What the task asks: The complete listing should be transcribed precisely.
_ _ _ _ _ _ _
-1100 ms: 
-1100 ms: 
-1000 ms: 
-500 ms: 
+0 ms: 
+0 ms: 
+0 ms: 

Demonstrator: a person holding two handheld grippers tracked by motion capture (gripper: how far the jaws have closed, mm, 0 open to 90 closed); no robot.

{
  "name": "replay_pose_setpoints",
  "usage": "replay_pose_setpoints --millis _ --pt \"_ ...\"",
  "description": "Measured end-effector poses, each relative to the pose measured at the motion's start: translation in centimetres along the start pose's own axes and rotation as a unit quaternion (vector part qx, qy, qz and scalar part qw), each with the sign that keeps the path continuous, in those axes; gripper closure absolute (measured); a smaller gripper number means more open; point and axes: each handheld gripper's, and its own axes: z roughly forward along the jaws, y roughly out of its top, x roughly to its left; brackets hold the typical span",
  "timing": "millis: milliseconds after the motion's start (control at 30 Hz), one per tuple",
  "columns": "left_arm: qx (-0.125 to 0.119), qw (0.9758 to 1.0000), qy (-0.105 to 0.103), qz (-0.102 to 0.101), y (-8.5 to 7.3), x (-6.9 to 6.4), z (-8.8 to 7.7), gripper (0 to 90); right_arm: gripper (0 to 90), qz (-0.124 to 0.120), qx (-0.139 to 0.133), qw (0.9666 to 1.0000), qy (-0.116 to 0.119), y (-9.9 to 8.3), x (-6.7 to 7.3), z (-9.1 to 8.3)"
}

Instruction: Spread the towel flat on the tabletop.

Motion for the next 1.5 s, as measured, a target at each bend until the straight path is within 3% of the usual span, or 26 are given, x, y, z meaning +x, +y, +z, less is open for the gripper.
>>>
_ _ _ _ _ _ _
Answer space:
-1100 ms: 
-1100 ms: 
-1000 ms: 
-500 ms: 
+0 ms: 
+0 ms: 
+0 ms: 

Demonstrator: a person holding two handheld grippers tracked by motion capture (gripper: how far the jaws have closed, mm, 0 open to 90 closed); no robot.

{
  "name": "replay_pose_setpoints",
  "usage": "replay_pose_setpoints --millis _ --pt \"_ ...\"",
  "description": "Measured end-effector poses, each relative to the pose measured at the motion's start: translation in centimetres along the start pose's own axes and rotation as a unit quaternion (vector part qx, qy, qz and scalar part qw), each with the sign that keeps the path continuous, in those axes; gripper closure absolute (measured); a smaller gripper number means more open; point and axes: each handheld gripper's, and its own axes: z roughly forward along the jaws, y roughly out of its top, x roughly to its left; brackets hold the typical span",
  "timing": "millis: milliseconds after the motion's start (control at 30 Hz), one per tuple",
  "columns": "left_arm: qx (-0.125 to 0.119), qw (0.9758 to 1.0000), qy (-0.105 to 0.103), qz (-0.102 to 0.101), y (-8.5 to 7.3), x (-6.9 to 6.4), z (-8.8 to 7.7), gripper (0 to 90); right_arm: gripper (0 to 90), qz (-0.124 to 0.120), qx (-0.139 to 0.133), qw (0.9666 to 1.0000), qy (-0.116 to 0.119), y (-9.9 to 8.3), x (-6.7 to 7.3), z (-9.1 to 8.3)"
}

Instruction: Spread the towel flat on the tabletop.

Motion for the next 1.5 s, as measured, a target at each bend until the straight path is within 3% of the usual span, or 26 are given, x, y, z meaning +x, +y, +z, less is open for the gripper.
>>>

This concludes the answer.